General information
- Location: Khlong Phai Subdistrict, Sikhio District Nakhon Ratchasima Province Thailand
- Operator: State Railway of Thailand (SRT)
- Manager: Ministry of Transport
- Line: Ubon Ratchathani Main Line
- Platforms: 2
- Tracks: 2 (current)

Construction
- Structure type: At-grade

Other information
- Status: Under renovation
- Station code: ขจ.
- Classification: Class 3

History
- Rebuilt: 10 May 1953

Services
| Preceding station | State Railway of Thailand |  |  | Following station |
| Chanthuk towards Hua Lamphong or Krung Thep Aphiwat |  | Northeastern Line |  | Khlong Phai towards Ubon Ratchathani or Khamsavath (Laos) |

Location

= Khlong Khanan Chit railway station =

Railway station in Thailand

Khlong Khanan Chit railway station (สถานีรถไฟคลองขนานจิตร) is a railway station on northeastern railway line, located in Khlong Phai Subdistrict, Sikhio District, Nakhon Ratchasima Province, Isan (northeastern Thailand). It is a class 3 railway station located 202.20 km from Hua Lamphong (Bangkok railway station).

== History ==
It was upgraded from railway halt to railway station on May 10, 1953. Originally, the building of the station was located in the current location of Lam Ta Khong Dam. Later on, when the dam was built, therefore moved the station to the current location. The station is opposite to Lam Ta Khong Dam and Highway 2 (Mittraphap Road), and located by the reservoir.
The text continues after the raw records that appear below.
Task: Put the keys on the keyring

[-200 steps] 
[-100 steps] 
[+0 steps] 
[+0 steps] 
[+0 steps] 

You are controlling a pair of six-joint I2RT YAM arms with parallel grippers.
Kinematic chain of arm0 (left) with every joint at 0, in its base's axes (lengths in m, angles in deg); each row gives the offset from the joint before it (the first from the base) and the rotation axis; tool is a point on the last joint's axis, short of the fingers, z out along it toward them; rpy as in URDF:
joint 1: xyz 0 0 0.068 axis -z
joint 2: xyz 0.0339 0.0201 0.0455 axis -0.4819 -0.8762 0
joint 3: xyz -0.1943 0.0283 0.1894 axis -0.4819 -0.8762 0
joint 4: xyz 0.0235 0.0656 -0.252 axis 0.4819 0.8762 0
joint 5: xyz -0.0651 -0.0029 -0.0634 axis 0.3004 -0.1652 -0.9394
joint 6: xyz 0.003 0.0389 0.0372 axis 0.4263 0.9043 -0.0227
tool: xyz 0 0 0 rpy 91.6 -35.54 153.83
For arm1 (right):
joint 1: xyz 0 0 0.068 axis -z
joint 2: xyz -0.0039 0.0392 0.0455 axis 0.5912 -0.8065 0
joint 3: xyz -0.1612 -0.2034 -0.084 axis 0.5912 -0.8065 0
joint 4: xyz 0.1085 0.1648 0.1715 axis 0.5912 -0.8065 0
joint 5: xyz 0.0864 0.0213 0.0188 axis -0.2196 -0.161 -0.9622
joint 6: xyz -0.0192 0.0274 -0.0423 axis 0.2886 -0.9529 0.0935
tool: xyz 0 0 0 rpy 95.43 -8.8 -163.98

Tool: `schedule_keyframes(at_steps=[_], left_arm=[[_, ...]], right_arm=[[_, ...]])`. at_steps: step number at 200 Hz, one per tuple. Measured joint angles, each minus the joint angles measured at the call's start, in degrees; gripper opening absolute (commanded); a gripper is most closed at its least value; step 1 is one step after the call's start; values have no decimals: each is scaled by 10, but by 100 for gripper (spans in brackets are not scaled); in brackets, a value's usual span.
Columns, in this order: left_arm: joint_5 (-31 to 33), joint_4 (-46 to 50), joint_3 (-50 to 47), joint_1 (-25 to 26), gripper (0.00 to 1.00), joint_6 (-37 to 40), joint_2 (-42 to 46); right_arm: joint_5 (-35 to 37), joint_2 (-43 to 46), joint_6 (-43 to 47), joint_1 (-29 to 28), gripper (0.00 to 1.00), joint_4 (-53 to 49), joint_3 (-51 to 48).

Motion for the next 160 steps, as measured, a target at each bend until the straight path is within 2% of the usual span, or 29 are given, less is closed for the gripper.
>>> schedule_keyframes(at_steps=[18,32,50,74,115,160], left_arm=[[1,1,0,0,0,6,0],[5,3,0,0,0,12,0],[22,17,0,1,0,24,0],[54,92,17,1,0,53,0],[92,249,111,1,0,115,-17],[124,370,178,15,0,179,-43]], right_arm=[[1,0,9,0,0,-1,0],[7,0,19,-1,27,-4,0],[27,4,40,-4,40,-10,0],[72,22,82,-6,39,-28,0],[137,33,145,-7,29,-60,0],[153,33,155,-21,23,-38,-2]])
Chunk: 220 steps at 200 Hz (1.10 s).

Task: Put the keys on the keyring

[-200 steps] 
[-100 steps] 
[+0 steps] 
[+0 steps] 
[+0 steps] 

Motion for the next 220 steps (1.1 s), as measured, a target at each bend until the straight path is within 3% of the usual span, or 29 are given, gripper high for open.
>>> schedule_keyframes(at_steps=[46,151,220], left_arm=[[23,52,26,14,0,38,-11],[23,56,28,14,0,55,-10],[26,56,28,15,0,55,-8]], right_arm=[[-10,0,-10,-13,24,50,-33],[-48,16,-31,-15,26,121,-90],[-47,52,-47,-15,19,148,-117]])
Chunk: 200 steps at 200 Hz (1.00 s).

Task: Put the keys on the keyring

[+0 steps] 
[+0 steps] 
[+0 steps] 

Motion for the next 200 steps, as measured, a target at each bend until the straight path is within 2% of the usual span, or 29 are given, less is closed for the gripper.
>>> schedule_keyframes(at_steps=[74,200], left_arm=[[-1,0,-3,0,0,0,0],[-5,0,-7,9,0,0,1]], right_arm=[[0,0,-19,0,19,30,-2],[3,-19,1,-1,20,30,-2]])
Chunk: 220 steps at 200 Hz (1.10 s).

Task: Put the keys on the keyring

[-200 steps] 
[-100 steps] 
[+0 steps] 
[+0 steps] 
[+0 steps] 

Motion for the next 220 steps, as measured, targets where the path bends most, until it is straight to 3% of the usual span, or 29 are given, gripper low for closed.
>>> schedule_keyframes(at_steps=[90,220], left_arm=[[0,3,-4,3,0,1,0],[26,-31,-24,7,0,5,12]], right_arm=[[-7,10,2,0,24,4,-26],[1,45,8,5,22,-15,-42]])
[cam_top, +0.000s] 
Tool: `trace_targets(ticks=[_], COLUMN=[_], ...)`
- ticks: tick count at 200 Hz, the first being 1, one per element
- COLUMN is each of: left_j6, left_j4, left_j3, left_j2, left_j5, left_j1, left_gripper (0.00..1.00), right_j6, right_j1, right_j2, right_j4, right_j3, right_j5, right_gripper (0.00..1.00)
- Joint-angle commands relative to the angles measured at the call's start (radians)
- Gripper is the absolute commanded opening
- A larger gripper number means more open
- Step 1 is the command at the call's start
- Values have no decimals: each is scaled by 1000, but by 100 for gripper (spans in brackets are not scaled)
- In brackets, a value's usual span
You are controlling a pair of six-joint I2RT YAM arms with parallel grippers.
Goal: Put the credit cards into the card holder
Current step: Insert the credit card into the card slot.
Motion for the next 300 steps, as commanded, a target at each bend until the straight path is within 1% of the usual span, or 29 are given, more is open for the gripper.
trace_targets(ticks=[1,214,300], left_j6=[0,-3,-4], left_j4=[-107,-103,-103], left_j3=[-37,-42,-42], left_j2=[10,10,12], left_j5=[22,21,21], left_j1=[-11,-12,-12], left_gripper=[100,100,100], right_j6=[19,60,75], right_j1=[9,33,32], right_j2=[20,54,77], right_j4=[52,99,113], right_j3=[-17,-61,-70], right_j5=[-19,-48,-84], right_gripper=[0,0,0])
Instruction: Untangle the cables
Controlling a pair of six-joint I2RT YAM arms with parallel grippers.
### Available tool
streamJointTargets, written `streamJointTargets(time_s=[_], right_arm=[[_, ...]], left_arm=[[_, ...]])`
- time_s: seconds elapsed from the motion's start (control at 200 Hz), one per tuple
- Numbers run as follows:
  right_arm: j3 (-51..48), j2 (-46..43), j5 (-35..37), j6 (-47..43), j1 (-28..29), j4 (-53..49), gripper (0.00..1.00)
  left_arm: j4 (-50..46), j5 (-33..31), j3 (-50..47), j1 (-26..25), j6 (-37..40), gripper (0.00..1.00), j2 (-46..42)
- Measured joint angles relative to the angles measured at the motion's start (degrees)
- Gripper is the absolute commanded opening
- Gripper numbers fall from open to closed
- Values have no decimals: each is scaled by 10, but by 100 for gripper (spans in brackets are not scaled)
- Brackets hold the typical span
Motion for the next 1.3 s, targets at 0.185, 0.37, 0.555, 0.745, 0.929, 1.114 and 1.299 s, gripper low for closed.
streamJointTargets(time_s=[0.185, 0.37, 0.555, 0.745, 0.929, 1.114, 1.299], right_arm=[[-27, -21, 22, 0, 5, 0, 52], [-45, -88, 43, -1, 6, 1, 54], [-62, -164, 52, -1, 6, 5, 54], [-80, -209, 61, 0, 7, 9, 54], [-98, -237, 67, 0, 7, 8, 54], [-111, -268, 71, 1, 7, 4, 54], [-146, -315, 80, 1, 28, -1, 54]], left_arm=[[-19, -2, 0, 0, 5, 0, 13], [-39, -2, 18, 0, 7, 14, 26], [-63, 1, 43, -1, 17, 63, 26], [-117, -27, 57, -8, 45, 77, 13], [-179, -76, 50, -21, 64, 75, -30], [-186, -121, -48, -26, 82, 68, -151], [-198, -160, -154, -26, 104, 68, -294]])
Make it have a beautiful view like being by the sea. The station is currently being rebuilt as part of the double tracking project between Map Kabao and Thanon Chira Junction.

At approximately 11:30 p.m. on August 24, 2024, a tunnel collapse occurred during construction of the high-speed railway near the station. Three workers — two Chinese and a Myanmar national — were trapped inside. After five days, they were retrieved and found dead, having previously been thought to be alive.